- _Required action_
Word for word, copy out the records given below.

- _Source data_
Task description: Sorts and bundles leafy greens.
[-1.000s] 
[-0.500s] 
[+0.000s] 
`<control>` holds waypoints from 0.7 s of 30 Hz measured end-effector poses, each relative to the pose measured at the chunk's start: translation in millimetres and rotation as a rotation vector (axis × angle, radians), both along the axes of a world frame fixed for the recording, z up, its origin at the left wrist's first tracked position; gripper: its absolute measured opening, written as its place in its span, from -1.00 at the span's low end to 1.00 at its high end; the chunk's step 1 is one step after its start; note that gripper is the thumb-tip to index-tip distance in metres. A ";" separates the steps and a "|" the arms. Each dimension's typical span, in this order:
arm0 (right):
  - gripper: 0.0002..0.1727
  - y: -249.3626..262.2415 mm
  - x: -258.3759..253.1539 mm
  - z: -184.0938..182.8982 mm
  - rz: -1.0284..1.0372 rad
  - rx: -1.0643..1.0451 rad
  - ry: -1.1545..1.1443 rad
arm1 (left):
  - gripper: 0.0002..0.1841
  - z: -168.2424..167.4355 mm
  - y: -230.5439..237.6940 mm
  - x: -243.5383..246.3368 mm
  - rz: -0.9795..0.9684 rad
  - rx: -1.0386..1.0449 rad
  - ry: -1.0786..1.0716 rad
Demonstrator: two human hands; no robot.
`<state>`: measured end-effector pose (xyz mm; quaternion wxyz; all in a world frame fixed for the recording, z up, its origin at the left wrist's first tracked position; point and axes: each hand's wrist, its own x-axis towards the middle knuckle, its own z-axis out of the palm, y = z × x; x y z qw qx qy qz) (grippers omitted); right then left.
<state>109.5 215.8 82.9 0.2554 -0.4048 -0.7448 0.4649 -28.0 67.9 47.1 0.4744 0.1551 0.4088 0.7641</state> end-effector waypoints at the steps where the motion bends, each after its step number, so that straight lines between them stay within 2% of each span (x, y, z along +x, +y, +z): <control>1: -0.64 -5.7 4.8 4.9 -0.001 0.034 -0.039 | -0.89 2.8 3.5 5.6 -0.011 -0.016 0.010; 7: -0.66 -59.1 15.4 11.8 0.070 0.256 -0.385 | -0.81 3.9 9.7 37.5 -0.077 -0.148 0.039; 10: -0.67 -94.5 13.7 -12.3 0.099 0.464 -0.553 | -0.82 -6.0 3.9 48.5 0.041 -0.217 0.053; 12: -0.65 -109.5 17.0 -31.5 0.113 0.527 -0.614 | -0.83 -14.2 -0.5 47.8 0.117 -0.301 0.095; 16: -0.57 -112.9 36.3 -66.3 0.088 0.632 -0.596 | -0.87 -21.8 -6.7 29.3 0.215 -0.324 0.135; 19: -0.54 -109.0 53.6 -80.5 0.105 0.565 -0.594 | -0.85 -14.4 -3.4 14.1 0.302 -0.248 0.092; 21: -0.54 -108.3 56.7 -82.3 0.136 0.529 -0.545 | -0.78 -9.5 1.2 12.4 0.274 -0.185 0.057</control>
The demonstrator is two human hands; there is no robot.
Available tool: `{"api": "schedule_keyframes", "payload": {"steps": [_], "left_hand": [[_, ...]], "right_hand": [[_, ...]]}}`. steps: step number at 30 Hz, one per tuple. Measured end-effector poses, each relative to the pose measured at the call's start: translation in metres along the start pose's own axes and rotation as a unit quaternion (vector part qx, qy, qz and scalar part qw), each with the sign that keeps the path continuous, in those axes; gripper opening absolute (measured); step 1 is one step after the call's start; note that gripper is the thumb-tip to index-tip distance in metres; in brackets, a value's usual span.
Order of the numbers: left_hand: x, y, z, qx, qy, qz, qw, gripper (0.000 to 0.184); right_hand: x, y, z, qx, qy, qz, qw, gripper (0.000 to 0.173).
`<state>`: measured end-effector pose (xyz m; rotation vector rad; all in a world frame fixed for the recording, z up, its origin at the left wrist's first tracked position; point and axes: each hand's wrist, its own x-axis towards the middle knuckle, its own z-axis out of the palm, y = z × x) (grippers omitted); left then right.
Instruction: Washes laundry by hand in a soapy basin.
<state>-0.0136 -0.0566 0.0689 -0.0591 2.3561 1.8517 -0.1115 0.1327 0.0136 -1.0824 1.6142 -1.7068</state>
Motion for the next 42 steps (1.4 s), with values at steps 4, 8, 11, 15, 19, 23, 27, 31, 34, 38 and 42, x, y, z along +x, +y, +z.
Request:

- _Task output_
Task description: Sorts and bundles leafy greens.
[-1.000s] 
[-0.500s] 
[+0.000s] 
`<control>` holds waypoints from 0.7 s of 30 Hz measured end-effector poses, each relative to the pose measured at the chunk's start: translation in millimetres and rotation as a rotation vector (axis × angle, radians), both along the axes of a world frame fixed for the recording, z up, its origin at the left wrist's first tracked position; gripper: its absolute measured opening, written as its place in its span, from -1.00 at the span's low end to 1.00 at its high end; the chunk's step 1 is one step after its start; note that gripper is the thumb-tip to index-tip distance in metres. A ";" separates the steps and a "|" the arms. Each dimension's typical span, in this order:
arm0 (right):
  - gripper: 0.0002..0.1727
  - y: -249.3626..262.2415 mm
  - x: -258.3759..253.1539 mm
  - z: -184.0938..182.8982 mm
  - rz: -1.0284..1.0372 rad
  - rx: -1.0643..1.0451 rad
  - ry: -1.1545..1.1443 rad
arm1 (left):
  - gripper: 0.0002..0.1841
  - z: -168.2424..167.4355 mm
  - y: -230.5439..237.6940 mm
  - x: -243.5383..246.3368 mm
  - rz: -0.9795..0.9684 rad
  - rx: -1.0386..1.0449 rad
  - ry: -1.0786..1.0716 rad
Demonstrator: two human hands; no robot.
`<state>`: measured end-effector pose (xyz mm; quaternion wxyz; all in a world frame fixed for the recording, z up, its origin at the left wrist's first tracked position; point and axes: each hand's wrist, its own x-axis towards the middle knuckle, its own z-axis out of the palm, y = z × x; x y z qw qx qy qz) (grippers omitted); right then left.
<state>109.5 215.8 82.9 0.2554 -0.4048 -0.7448 0.4649 -28.0 67.9 47.1 0.4744 0.1551 0.4088 0.7641</state> end-effector waypoints at the steps where the motion bends, each after its step number, so that straight lines between them stay within 2% of each span (x, y, z along +x, +y, +z): <control>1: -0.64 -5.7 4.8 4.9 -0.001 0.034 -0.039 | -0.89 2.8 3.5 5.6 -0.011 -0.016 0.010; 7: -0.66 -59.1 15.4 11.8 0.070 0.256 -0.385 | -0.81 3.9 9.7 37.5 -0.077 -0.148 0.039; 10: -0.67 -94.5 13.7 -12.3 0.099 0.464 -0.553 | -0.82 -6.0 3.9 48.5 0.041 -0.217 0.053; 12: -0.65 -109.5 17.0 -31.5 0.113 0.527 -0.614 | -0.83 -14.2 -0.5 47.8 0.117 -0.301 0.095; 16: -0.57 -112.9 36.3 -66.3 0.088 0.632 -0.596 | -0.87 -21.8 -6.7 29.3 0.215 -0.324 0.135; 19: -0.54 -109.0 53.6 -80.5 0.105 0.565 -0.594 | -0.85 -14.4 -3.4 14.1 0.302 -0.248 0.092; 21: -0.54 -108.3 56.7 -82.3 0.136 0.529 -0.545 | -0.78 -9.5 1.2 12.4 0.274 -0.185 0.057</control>
The demonstrator is two human hands; there is no robot.
Available tool: `{"api": "schedule_keyframes", "payload": {"steps": [_], "left_hand": [[_, ...]], "right_hand": [[_, ...]]}}`. steps: step number at 30 Hz, one per tuple. Measured end-effector poses, each relative to the pose measured at the call's start: translation in metres along the start pose's own axes and rotation as a unit quaternion (vector part qx, qy, qz and scalar part qw), each with the sign that keeps the path continuous, in those axes; gripper opening absolute (measured); step 1 is one step after the call's start; note that gripper is the thumb-tip to index-tip distance in metres; in brackets, a value's usual span.
Order of the numbers: left_hand: x, y, z, qx, qy, qz, qw, gripper (0.000 to 0.184); right_hand: x, y, z, qx, qy, qz, qw, gripper (0.000 to 0.173).
`<state>`: measured end-effector pose (xyz m; rotation vector rad; all in a world frame fixed for the recording, z up, its origin at the left wrist's first tracked position; point and axes: each hand's wrist, its own x-axis towards the middle knuckle, its own z-axis out of the palm, y = z × x) (grippers omitted); left then right.
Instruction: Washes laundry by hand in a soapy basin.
<state>-0.0136 -0.0566 0.0689 -0.0591 2.3561 1.8517 -0.1115 0.1327 0.0136 -1.0824 1.6142 -1.7068</state>
Motion for the next 42 steps (1.4 s), with values at steps 4, 8, 11, 15, 19, 23, 27, 31, 34, 38 and 42, x, y, z along +x, +y, +z.
Request:

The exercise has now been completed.